Inflasi AS Mulai Mereda, Bitcoin Bisa ke US$ 38.000 di Akhir Pekan?

123rf.com/traviswolfe
Ilustrasi bitcoin, crytocurrency, mata uang kripto
17/11/2023, 13.58 WIB

Harga Bitcoin (BTC) rebound pada Kamis (16/11) kemarin, setelah terkoreksi selama dua hari terakhir yang mendorong harganya ke kisaran US$ 34.500 atau senilai Rp 534 juta. Saat ini, BTC memiliki target untuk menutup minggu ini dengan harga mencapai level US$ 38.000 atau sekitar Rp 591 juta.

Mengutip data Coinmarketcap, Jumat (17/11) pukul 13.53 WIB, harga BTC tengah berada di US$ 36.422 atau melemah 2,9% dibandingkan satu hari sebelumnya.

Meskipun ada hambatan di tingkat makro ekonomi, Trader Tokocrypto Fyqieh Fachrur memprediksi harga Bitcoin akan terus meningkat. Hal ini didukung oleh data inflasi dan penjualan ritel AS yang baru-baru ini dirilis. Artinya secara signifikan mendukung argumen bahwa siklus pengetatan kebijakan The Fed telah mencapai puncaknya dan siklus penurunan suku bunga mungkin akan segera dimulai.

Indeks harga konsumen (CPI) AS hanya 3,2% year on year di bulan Oktober, turun dari 3,7% pada September. Sementara, indeks harga produsen (PPI) untuk bulan Oktober hanya 1,3%, turun dari 2,2% pada bulan sebelumnya dan jauh di bawah perkiraan 1,9%. Sedangkan PPI Inti turun ke tingkat tahunan sebesar 2,4% dari 2,7%.

Fyqieh menyebut, mendinginnya inflasi dapat mendukung Bitcoin dalam jangka pendek karena beberapa pelaku pasar mungkin bersedia mengambil lebih banyak risiko.
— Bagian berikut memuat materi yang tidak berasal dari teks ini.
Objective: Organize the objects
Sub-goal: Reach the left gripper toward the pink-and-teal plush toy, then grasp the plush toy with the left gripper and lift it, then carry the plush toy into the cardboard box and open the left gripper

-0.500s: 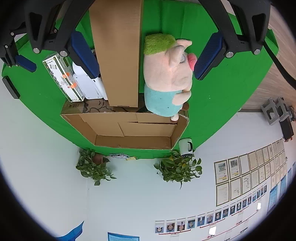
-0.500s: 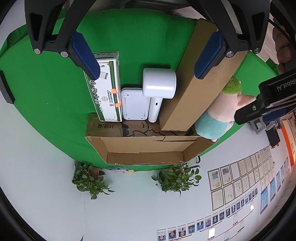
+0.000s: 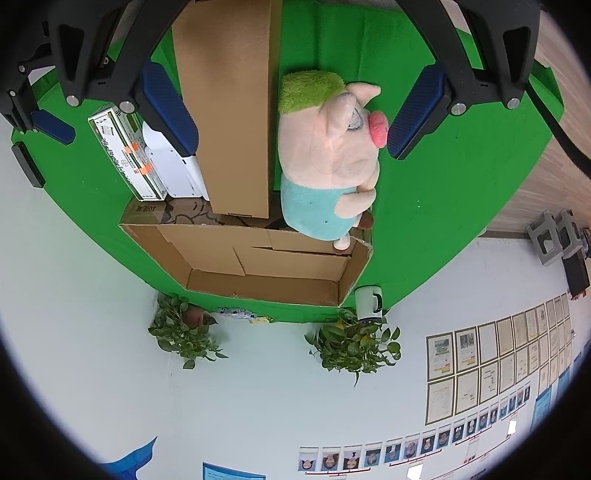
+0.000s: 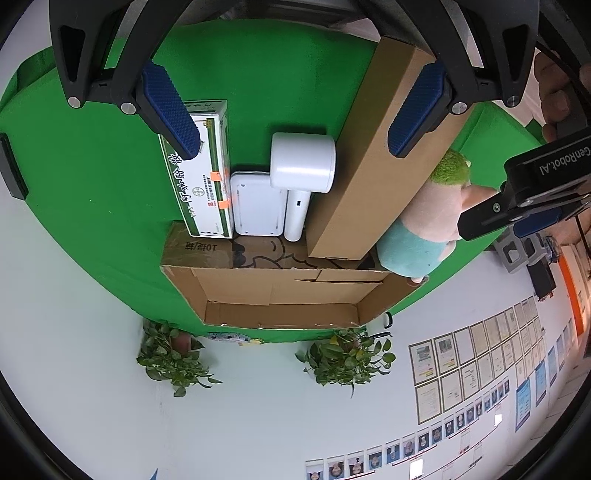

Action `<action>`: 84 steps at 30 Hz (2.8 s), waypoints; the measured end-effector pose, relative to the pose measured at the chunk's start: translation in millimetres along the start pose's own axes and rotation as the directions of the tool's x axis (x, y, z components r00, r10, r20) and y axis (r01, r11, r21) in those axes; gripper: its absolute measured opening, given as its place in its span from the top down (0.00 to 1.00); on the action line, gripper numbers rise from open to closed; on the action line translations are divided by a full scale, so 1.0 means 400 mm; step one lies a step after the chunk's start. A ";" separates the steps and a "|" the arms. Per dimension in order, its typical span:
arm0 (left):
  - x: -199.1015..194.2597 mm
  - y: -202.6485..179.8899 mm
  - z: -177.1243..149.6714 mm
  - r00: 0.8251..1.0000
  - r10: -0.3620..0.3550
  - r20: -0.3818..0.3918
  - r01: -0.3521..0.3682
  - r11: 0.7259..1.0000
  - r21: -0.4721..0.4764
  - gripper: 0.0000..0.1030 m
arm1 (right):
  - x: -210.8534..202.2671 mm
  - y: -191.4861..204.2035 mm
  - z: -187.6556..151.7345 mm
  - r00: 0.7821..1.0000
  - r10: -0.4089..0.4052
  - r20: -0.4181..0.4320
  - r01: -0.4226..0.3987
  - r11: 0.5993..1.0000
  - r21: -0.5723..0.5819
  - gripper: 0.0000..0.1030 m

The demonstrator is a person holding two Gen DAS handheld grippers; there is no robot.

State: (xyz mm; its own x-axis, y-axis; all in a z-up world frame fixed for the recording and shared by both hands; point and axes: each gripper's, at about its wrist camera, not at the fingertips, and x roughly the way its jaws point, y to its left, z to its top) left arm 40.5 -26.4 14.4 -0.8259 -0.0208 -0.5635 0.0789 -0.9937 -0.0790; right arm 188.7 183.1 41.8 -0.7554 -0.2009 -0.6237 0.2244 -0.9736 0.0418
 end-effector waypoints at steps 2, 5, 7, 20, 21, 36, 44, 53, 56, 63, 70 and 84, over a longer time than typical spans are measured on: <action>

Ketika inflasi turun, mata uang tradisional cenderung lebih stabil nilainya. Hal ini dapat mengurangi daya tarik investasi dalam aset seperti obligasi dan tabungan. 

“Dalam situasi ini, beberapa investor mungkin mencari alternatif yang lebih potensial untuk pertumbuhan modal dan Bitcoin dapat menjadi salah satu pilihan mereka," kata Fyqieh dalam keterangan resmi dikutip Jumat (17/11). 

Selain penurunan inflasi, beberapa orang melihat Bitcoin sebagai bentuk perlindungan terhadap potensi depresiasi mata uang tradisional yang sering terkait dengan ketidakpastian ekonomi akibat inflasi yang tinggi. Fyqieh menyebut Bitcoin dikenal karena sifatnya yang terdesentralisasi dan keterbatasan pasokannya. Dengan demikian, hal itu dianggap sebagai alat lindung nilai potensial terhadap fluktuasi nilai mata uang konvensional.

Di samping itu, harapan akan disetujuinya Exchange Traded Fund (ETF) Bitcoin spot di Amerika Serikat masih tinggi, menjadi salah satu faktor yang membuat investor tetap tertarik untuk terus mengumpulkan aset ini. Meskipun terjadi penurunan harga jangka pendek pada Bitcoin.

Hingga saat ini, lanjut Fyqieh, Komisi Sekuritas dan Bursa Amerika (SEC) belum memberikan persetujuan untuk ETF Bitcoin spot tersebut. Waktu yang tersedia untuk persetujuan ini berlangsung sampai hari ini Jumat (17/11). Jika SEC memutuskan untuk melanjutkan kebijakan penundaan persetujuan ETF, jendela waktu tersebut akan diperpanjang hingga 10 Januari 2024.

Fyqieh mengatakan, para investor merespons dengan melakukan pembelian Bitcoin secara bertahap, didorong oleh keyakinan yang kuat dari pasar dan minimnya koreksi harga. Dalam periode singkat, harga Bitcoin berhasil naik dari sekitar US$ 34.000 atau sekitar Rp 526 juta, menjadi US$ 38.000 senilai Rp 588 juta. 

“Kepercayaan investor terhadap sentimen positif terkait ETF masih cenderung bullish," jelas Fyqieh.